- **Exercise details**
Beginning with the first line of the data below, set down each line exactly through the line that contains "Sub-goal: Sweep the".

- **Stored data**
◇ ◇ ◇

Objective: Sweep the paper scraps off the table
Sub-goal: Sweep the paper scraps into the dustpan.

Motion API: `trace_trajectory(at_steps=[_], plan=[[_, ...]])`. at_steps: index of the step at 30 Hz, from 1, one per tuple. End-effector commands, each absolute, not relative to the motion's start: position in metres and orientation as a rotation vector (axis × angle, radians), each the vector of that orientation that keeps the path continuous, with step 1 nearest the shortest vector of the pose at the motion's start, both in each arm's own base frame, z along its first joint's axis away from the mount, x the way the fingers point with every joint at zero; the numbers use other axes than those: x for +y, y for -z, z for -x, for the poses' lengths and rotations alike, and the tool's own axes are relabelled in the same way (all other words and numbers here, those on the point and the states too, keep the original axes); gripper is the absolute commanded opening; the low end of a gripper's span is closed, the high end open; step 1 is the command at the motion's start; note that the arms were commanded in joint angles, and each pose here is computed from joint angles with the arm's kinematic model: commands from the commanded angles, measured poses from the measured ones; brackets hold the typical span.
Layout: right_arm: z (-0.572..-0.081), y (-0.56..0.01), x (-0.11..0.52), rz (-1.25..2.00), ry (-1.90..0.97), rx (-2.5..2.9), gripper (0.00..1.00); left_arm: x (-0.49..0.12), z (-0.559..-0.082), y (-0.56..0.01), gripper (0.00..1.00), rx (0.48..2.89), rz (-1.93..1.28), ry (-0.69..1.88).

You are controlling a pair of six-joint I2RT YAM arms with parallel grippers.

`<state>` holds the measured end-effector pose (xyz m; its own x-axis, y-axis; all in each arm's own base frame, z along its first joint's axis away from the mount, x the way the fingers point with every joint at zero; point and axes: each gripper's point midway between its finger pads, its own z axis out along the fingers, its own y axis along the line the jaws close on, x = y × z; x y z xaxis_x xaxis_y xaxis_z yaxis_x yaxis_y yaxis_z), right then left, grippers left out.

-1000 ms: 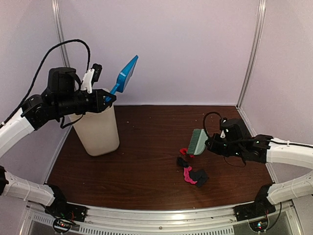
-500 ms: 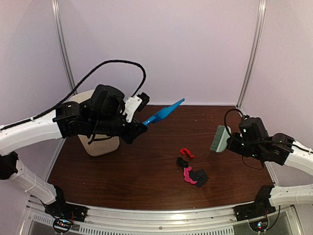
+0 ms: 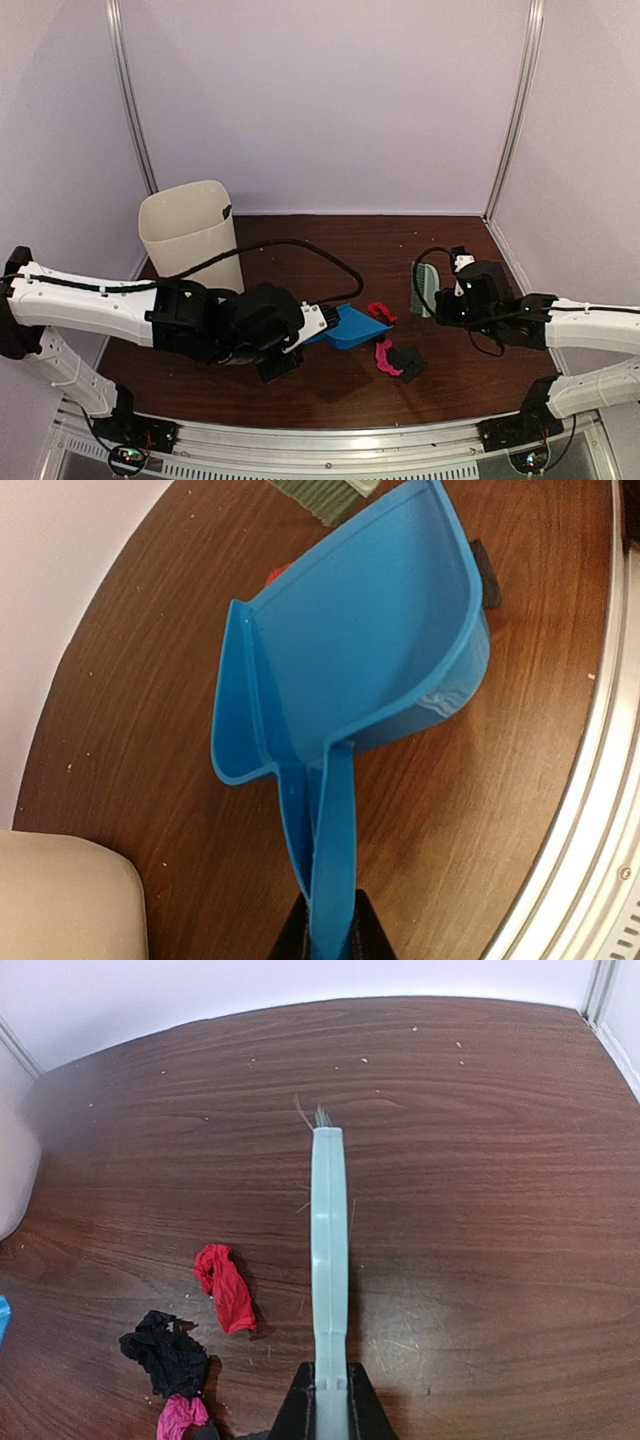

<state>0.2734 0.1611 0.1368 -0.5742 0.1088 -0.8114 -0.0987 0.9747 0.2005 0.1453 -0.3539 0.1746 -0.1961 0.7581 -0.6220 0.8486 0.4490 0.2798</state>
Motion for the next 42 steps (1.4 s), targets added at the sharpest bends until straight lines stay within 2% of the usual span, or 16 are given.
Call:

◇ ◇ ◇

- **Response to this task**
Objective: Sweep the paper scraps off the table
Sub-goal: Sweep the paper scraps into the dustpan.

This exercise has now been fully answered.